**Aim of the exercise**
Show all lines from the material that carry the word "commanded".

#####

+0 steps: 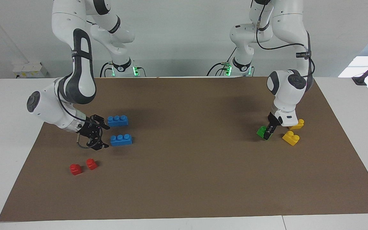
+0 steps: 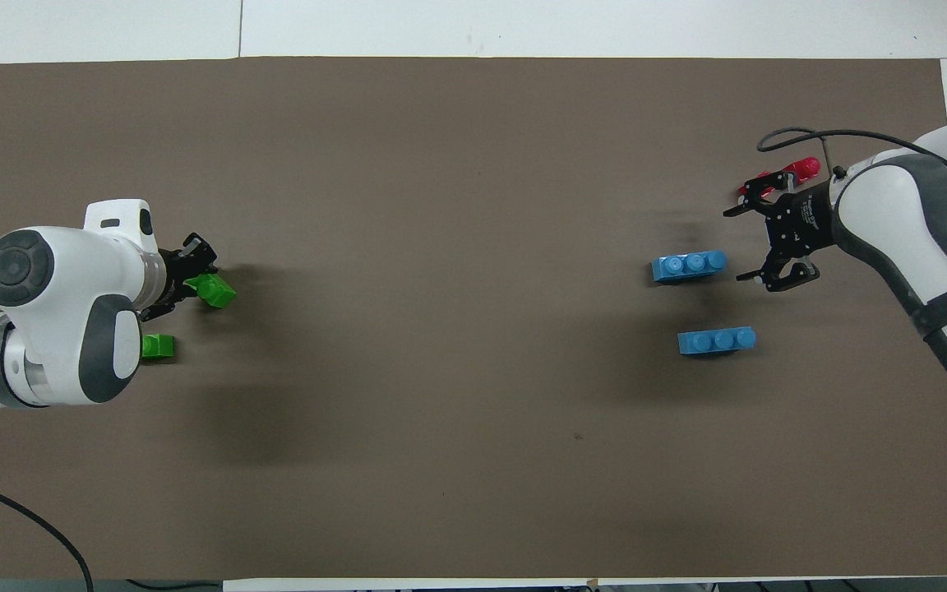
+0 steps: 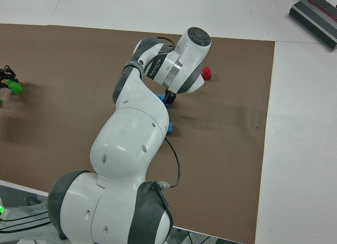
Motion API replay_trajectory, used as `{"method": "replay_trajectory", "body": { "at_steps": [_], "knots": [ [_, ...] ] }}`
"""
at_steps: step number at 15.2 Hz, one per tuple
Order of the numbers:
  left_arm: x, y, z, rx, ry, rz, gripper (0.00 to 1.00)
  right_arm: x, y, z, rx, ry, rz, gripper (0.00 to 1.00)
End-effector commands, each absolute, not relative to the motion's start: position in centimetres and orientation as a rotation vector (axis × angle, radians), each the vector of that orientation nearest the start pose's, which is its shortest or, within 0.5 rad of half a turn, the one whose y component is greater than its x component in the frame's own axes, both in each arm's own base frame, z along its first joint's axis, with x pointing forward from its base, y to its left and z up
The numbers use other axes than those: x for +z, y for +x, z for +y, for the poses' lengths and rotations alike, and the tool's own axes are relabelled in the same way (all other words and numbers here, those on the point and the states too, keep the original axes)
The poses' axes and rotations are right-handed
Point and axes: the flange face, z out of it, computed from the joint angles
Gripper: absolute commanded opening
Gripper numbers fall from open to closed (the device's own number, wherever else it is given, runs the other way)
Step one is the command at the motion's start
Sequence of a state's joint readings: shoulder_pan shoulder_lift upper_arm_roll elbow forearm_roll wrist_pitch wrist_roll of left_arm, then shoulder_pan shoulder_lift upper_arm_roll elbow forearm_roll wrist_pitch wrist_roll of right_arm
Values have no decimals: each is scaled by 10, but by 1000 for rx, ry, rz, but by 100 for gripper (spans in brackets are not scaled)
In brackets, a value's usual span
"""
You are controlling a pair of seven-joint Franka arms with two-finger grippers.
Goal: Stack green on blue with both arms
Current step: 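Lift the green brick with the left gripper while the right gripper grasps blue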
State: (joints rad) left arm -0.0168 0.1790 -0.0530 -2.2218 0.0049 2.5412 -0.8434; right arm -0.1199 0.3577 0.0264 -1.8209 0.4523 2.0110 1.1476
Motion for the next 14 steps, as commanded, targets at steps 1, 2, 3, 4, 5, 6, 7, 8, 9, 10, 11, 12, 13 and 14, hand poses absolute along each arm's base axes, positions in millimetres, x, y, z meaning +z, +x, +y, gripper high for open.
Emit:
{"method": "replay_trajectory", "body": {
  "at_steps": [1, 2, 3, 4, 5, 6, 7, 8, 9, 10, 11, 12, 13, 14],
  "knots": [
    [309, 563, -34, -218, -3005, -1121, 0, 322, 625, -36, 488, -2109, 1844, 100],
    [310, 564, -34, -218, -3008, -1114, 0, 320, 624, -35, 492, -2110, 1845, 100],
    [312, 565, -34, -216, -3007, -1114, 0, 318, 622, -36, 497, -2109, 1849, 100],
    [313, 566, -34, -209, -3006, -1113, 0, 315, 619, -36, 506, -2111, 1851, 100],
    [316, 567, -35, -204, -3005, -1113, 0, 315, 617, -36, 506, -2116, 1846, 100],
    [319, 569, -37, -188, -3004, -1110, 0, 313, 615, -35, 511, -2125, 1836, 100],
    [327, 573, -38, -171, -2999, -1113, 0, 310, 612, -35, 518, -2128, 1837, 100],
    [339, 577, -40, -142, -2992, -1115, 0, 310, 611, -35, 512, -2128, 1837, 100],
    [352, 582, -44, -98, -2980, -1122, 0, 306, 610, -35, 500, -2122, 1845, 100],
    [369, 587, -48, -65, -2955, -1166, 0, 303, 608, -35, 495, -2121, 1850, 100],
    [385, 592, -51, -45, -2911, -1263, 0, 302, 608, -35, 496, -2110, 1853, 100],
    [397, 595, -58, -40, -2873, -1345, 0, 303, 609, -34, 496, -2100, 1853, 100],
    [409, 596, -70, -48, -2837, -1430, 0, 303, 609, -29, 494, -2105, 1846, 100],
    [422, 594, -81, -66, -2795, -1533, 0, 303, 610, -23, 497, -2111, 1838, 100]
  ]
}}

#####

**Result below**
Gripper: absolute commanded opening
Motion for the next 14 steps, as commanded, targets at steps 1, 2, 3, 4, 5, 6, 7, 8, 9, 10, 11, 12, 13 and 14, hand poses absolute along each arm's base axes, positions in millimetres, x, y, z meaning +z, +x, +y, gripper high for open.

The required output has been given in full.